You have been offered an opportunity to work abroad from Aug to June. This money would enable you to put a decent deposit down on a home in a nice area and probably near good secondary schools for your children.
I would go abroad in your situation. I think the long term gain is worth it for your family.
I ensure that you were home for Christmas and try to work the other times your home that you can spend days together as a family. Also you facetime the kids each day.

You and your husband need to look at how to make things as easy as possible when your gone.

I know people here who say stay at home but the reality is that going abroad can benefit you and your family far more. It will help you get out of the rental market and career wise it will give you great experience to move up within your current company or elsewhere.

Pallisers · 29/05/2023 13:50

I could not do this unless it was to lift our family out of poverty. To cut a couple of years of savings for a deposit - no way.

Going away Mon-Fri is very different to living in a different country and coming back every 3 months. There is no comparison. And even then, my BIL did this M-F thing from when his children were about 6/9/12 and i think it really affected his eldest who had a tricky relationship with his mum (completely similar personalities) and would have really benefited from his dad being home in the evenings.

I travelled for work a bit and so did dh but maximum 2 weeks, mostly a couple of days, and even then the 2 week stint was tough.

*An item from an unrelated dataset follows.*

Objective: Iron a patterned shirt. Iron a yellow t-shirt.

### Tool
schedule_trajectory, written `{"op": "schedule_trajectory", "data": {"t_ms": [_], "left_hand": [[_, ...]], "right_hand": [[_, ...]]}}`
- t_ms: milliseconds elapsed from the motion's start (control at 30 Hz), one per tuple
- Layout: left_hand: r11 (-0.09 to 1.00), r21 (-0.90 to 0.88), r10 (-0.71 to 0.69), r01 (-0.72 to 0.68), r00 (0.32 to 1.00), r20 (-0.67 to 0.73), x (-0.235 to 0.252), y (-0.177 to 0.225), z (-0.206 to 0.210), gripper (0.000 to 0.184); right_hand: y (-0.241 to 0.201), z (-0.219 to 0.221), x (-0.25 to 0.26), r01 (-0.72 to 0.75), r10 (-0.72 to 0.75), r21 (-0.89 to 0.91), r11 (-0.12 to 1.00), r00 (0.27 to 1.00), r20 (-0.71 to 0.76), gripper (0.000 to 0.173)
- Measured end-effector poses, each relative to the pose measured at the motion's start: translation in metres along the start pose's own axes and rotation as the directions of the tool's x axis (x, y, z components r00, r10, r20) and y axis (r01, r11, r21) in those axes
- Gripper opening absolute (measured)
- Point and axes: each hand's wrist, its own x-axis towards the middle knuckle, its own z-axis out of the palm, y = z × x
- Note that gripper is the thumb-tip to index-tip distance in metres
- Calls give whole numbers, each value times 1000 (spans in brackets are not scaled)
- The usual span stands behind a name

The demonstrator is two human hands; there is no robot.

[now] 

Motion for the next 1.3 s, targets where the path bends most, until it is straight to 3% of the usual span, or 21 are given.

Yeah it might all work out - or your children might be very unhappy. The risk of unhappy children versus the risk of having to save for 2 more years - I know which risk I'd take. I'd have hated if my mum did this.

Inuno · 29/05/2023 13:58

No, you should have prioritised home ownership before now, you are clearly not on minimum wage .

TicTac80 · 29/05/2023 14:11

During covid, my DC were sent to stay with my DB and DSIL. I'm a nurse and was working on a covid ward. [I'm also a single parent. I sorted my Will, made sure all my "death admin" (life insurance, funeral plan, who gets the DC, letters for the DC etc) was in order and just worked my socks off (like many others did) during that time.] It was at the start of the pandemic here, I didn't want to risk bringing covid back to the home and I thought the kids would be safer with family who were able to stay home. I didn't see my DC for about 3 months (I couldn't due to lockdown, etc) and I won't lie, it was hard. We did have FaceTime though, as much as possible, and wrote letters. I also sent them gifts. My DC kept diaries. DC were 12 and 6 at the time, but did understand why this was happening: I had to work and I needed to make sure that they were safe.

As a child myself, my Dad worked away an awful lot, so Mum was there to look after us. When my Mum's parents were ill though, she went to look after them and was away for a few weeks, so Dad looked after us. There was no internet back then, so we relied on phone calls and letters/postcards!

I do think it depends on the individual family. We (me and my siblings as kids) were ok, my DC were ok. Didn't find it easy all the time, but we were ok.

Pinkdelight3 · 29/05/2023 14:19

Must be expensive tickets if 3 trips cost £80k

Very clever. It's the principle of the thing. Clearly. Once they're spending a few grand on going to see her, they're not saving so much. Plus extra money on childcare and treats and such to make up for mummy being away. It'll all add up. May as well stay home, see the kids and save for a bit longer.

TeaYarn · 29/05/2023 14:33

I’d do it. It would set a good example to your children about hard work and the rewards it brings.